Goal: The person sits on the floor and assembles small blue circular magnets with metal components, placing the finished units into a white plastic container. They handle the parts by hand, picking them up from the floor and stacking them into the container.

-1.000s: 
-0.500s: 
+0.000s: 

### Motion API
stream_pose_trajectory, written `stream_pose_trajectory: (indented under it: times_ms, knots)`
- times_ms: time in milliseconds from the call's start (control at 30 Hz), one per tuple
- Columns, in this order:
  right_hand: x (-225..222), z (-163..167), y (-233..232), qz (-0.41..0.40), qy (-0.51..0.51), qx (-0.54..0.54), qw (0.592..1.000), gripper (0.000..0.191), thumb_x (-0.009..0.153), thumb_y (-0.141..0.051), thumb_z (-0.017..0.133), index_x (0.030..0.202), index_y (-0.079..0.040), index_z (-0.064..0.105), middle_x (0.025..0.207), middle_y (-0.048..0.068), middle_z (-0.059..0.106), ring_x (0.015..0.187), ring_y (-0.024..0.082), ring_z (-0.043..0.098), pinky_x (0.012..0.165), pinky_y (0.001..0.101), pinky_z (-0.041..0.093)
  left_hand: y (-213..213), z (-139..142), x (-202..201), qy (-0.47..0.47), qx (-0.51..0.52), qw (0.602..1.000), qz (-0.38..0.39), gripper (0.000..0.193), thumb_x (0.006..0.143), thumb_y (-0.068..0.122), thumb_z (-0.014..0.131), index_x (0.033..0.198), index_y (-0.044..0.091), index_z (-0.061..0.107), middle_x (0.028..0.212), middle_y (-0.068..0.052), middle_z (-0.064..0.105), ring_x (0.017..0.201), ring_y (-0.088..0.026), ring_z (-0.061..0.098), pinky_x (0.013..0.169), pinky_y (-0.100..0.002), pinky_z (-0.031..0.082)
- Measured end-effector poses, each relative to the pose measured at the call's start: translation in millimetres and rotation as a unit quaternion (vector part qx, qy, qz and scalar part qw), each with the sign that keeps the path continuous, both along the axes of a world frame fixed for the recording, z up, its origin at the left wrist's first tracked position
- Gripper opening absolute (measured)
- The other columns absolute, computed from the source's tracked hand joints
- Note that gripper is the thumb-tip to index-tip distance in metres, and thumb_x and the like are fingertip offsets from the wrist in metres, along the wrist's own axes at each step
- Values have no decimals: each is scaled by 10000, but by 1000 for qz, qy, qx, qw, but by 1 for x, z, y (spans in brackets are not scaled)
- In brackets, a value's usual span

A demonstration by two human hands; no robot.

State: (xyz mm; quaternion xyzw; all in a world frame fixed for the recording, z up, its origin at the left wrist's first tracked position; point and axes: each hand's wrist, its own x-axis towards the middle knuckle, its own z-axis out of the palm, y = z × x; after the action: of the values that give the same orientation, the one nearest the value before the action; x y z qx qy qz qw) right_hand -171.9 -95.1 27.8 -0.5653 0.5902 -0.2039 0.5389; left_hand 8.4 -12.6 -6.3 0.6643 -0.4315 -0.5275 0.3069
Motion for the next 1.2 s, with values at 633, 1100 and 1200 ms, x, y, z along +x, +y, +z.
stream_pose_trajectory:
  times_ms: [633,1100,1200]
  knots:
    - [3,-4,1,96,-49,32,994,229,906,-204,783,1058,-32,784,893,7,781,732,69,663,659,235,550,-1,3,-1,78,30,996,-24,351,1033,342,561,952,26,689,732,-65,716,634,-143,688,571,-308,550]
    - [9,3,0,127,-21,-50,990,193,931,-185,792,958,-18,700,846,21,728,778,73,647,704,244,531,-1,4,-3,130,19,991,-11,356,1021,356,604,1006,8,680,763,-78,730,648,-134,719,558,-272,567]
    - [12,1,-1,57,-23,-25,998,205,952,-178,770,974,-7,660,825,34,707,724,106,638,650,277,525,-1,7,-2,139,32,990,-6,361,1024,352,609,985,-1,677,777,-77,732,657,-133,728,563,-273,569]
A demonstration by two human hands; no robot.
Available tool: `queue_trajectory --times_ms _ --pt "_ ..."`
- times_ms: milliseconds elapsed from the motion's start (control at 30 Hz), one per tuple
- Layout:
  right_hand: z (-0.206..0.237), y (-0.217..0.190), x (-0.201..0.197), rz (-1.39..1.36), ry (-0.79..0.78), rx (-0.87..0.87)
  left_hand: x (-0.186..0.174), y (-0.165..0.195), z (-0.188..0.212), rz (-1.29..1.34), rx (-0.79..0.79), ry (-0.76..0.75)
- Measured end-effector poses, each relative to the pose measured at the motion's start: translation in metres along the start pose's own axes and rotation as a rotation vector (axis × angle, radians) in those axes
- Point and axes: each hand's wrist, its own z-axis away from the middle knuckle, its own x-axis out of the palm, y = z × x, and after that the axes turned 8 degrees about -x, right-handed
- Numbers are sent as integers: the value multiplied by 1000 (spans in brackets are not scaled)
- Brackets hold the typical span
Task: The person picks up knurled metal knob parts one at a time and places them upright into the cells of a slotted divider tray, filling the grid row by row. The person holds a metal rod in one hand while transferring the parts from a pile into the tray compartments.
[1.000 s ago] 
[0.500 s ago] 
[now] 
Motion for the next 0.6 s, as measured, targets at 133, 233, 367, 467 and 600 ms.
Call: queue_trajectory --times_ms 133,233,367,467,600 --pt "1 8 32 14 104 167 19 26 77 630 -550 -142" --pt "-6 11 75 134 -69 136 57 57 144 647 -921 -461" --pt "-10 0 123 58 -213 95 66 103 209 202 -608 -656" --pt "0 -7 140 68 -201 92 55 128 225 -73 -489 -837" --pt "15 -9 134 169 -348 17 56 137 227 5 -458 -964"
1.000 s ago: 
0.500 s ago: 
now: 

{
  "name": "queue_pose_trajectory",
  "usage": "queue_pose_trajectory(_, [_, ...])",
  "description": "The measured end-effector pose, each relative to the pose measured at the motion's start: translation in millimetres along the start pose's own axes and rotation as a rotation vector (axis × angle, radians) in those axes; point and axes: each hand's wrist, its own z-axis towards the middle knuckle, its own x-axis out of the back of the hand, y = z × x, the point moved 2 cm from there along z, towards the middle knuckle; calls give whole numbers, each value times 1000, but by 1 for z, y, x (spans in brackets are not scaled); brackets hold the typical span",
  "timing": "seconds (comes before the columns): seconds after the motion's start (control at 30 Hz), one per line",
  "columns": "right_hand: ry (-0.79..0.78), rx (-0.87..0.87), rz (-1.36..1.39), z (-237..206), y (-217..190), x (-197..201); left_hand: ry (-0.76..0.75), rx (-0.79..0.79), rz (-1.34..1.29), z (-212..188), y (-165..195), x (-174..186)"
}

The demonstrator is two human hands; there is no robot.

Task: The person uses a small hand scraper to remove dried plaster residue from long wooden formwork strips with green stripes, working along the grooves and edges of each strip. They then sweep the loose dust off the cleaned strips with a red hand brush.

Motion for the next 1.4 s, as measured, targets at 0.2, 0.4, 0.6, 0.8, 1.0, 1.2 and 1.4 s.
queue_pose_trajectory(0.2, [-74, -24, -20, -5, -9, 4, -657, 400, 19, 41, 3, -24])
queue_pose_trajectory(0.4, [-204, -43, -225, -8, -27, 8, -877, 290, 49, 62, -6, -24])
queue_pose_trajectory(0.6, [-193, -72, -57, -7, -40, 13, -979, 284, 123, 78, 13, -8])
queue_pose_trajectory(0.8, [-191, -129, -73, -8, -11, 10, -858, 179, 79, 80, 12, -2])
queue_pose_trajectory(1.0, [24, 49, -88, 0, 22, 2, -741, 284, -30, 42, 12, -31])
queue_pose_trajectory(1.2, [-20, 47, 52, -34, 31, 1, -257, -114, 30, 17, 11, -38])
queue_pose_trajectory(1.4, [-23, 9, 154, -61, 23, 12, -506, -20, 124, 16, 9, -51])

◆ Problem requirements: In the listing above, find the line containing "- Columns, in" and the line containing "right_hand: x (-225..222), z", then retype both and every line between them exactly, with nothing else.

◆ Answer for this exercise:
- Columns, in this order:
  right_hand: x (-225..222), z (-163..167), y (-233..232), qz (-0.41..0.40), qy (-0.51..0.51), qx (-0.54..0.54), qw (0.592..1.000), gripper (0.000..0.191), thumb_x (-0.009..0.153), thumb_y (-0.141..0.051), thumb_z (-0.017..0.133), index_x (0.030..0.202), index_y (-0.079..0.040), index_z (-0.064..0.105), middle_x (0.025..0.207), middle_y (-0.048..0.068), middle_z (-0.059..0.106), ring_x (0.015..0.187), ring_y (-0.024..0.082), ring_z (-0.043..0.098), pinky_x (0.012..0.165), pinky_y (0.001..0.101), pinky_z (-0.041..0.093)

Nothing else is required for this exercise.